Carreira em Processo de Revisão

Parecer e Contributos relativos à Proposta de Lei n.º 24/XVI/1.ª (GOV)
Colocada em Apreciação pública

CONTRIBUIÇÃO GENÉRICA

INTRODUÇÃO
A presente Proposta de Lei relativamente à qual é solicitado o parecer desta Organização, tem por base a Proposta de Lei 305/XXIII/2023 do XXII Governo Constitucional, aprovada em Reunião do Conselho de Ministros de 25 de Março de 2024 e, no essencial, dela se não afasta significativamente quer no espírito quer na letra.
Assim, a apreciação genérica que aqui é feita segue também no essencial, e não se demarca nas suas linhas gerais, do Parecer emitido em Julho último pela OTC, que então correspondia à solicitação recebida da Secretaria de Estado da Ciência, por indicação da respectiva titular Professora Doutora Ana Paiva.

O FULCRO DO PROBLEMA
Em nossa opinião, as duas questões fulcrais que se colocam, ao Sistema Nacional de Ciência e Tecnologia, são a da precariedade laboral, experimentada por uma larga maioria do pessoal investigador afecto ao sector público, e a persistente condição de subfinanciamento do Sistema. Dir-se-á que esta última não mostra uma relação directa imediata com a estrutura e disposições específicas que enformam o Estatuto da Carreira de Investigação Científica; entretanto, já o mesmo não acontece com a questão da precariedade estrutural a que o Sistema vem sendo condenado.
Entendemos que o Estatuto aprovado pelo Decreto-Lei n.o 124/99, de 20 de Abril, posteriormente retocado em sede de apreciação parlamentar — Lei no. 157/99, de 14 de Setembro, hoje em vigor — ao alterar a estrutura da Carreira que veio substituir, abriu a porta, a partir da primeira década deste século, ao desmesurado crescimento das situações de precariedade laboral com a normalização do regime de bolsas, fonte provisória e incerta de rendimento do investigador, marcando com um forte selo de instabilidade os seus percursos de vida profissional e familiar.
Hoje, estima-se que cerca de 80% do total dos efectivos de pessoal investigador do sector público se encontra em situação de precariedade laboral. Uma tal situação introduz limitações sérias à capacidade de tirar todo o partido do potencial científico e tecnológico nacional no sentido da satisfação de prementes necessidades económicas, sociais e culturais do País.
Em nosso entender, a Proposta de Lei em apreço, os seus termos e as medidas propostas, em nada contribuirão para alterar a situação descrita vivida no universo que observamos. Algumas constituem um retrocesso, outras têm um alcance mal definido ou de difícil concretização.
No contexto de que aqui de trata, importa dizer que é errado fazer passar como “estudante” um investigador não-doutorado. É uma forma hábil de abrir caminho à aceitação de emprego precário a que se irá sujeitar uma mão-de-obra qualificada de baixo custo.
Investigadores, doutorados ou não doutorados, são trabalhadores da ciência e devem beneficiar, como trabalhadores que são, do regime estabelecido na Legislação Geral do Trabalho ou na do Trabalho em Funções Públicas, nos casos em que o empregador é público.

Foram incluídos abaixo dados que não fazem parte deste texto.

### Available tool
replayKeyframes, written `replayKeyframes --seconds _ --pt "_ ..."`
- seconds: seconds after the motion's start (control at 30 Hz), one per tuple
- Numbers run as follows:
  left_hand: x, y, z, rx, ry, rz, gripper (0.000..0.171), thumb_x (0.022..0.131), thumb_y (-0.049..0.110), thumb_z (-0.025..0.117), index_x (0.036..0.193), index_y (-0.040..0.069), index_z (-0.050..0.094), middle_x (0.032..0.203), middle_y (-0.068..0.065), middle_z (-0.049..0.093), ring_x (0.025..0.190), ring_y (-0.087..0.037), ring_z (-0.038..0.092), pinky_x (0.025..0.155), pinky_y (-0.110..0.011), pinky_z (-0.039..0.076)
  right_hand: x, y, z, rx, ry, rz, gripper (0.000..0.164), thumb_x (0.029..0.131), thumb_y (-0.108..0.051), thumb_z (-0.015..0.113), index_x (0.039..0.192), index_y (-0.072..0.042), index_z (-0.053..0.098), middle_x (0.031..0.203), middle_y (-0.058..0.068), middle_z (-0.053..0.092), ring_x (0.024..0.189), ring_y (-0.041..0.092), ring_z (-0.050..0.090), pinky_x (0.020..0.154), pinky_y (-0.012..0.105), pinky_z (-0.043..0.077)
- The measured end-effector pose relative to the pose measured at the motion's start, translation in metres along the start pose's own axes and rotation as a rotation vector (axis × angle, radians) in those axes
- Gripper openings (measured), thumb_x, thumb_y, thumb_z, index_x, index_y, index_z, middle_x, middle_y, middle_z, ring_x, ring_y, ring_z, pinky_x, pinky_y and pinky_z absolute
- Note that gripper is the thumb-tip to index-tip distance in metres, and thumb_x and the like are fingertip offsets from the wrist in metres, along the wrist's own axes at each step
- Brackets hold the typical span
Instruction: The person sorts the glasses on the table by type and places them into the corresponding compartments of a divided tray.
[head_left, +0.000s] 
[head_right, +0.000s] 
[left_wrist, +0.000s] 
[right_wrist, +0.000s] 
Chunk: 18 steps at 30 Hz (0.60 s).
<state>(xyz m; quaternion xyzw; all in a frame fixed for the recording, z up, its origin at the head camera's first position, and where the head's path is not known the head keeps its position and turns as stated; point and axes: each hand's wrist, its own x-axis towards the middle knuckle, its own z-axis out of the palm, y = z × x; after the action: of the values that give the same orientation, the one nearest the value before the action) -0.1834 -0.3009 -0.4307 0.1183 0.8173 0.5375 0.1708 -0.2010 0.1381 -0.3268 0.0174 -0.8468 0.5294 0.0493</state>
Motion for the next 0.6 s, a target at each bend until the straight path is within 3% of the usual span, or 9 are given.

A REVISÃO DA CARREIRA; UMA FALSA SOLUÇÃO PARA O PROBLEMA DA PRECARIEDADE
No preâmbulo da Proposta de Lei em apreço, intitulado “exposição de motivos”, procura-se justificar a necessidade de rever a Lei nº157/99, já referida, que aprovou o Estatuto da Carreira de Investigação Científica, ainda em vigor. Entre 1980 e o presente, o Estatuto de Carreira foi alterado ou regulamentado em oito diferentes ocasiões. Em nosso entender, em todos os casos, à excepção do mais recente, de forma pertinente, justificada e pacífica, mantendo-se a estruturação inicial da carreira desdobrada em cinco categorias. Em 1999 a carreira aparece amputada, com a supressão das duas categorias de entrada.
Na “exposição de motivos” é feita uma clara apologia das virtudes da desejada revisão do Estatuto, podendo ler-se que: “Este novo instrumento permitirá (…) reduzir a precariedade e promover a estabilidade e a previsibilidade laboral de doutorados e dos respetivos vínculos, bem como das suas linhas de investigação”; e ,ainda, que o novo Estatuto “.consubstancia um instrumento central na consolidação do sistema científico nacional, criando um horizonte de carreira mais atrativo, previsível e sustentável para investigadores em ciclos iniciais de carreira”.
A questão está em que a leitura das disposições plasmadas no articulado da Proposta de Lei, não permite antever de que forma a implementação desta, possa, de algum modo, conduzir aos resultados que a exposição de motivos antecipa.
Qualquer Estatuto de Carreira não é por si só instrumento de combate à precariedade. A precariedade que hoje se vive no seio da comunidade científica não se resolve ou sequer atenua com qualquer milagrosa revisão de um Estatuto de Carreira. Como não é também uma revisão do Estatuto de Carreira que irá permitir (citamos a “exposição de motivos”: “reforçar a capacidade de Investigação, Desenvolvimento e Inovação do País, (…) , de promoção do conhecimento científico e de compreensão pública da ciência” (!). É preciso não confundir as coisas: precariedade e reforço da capacidade de ID&I do País, combate-se com integração de investigadores na carreira, aquisição e renovação dos meios de trabalho necessários e definição de uma política científica nacional que responda às necessidades económicas, sociais e culturais do País.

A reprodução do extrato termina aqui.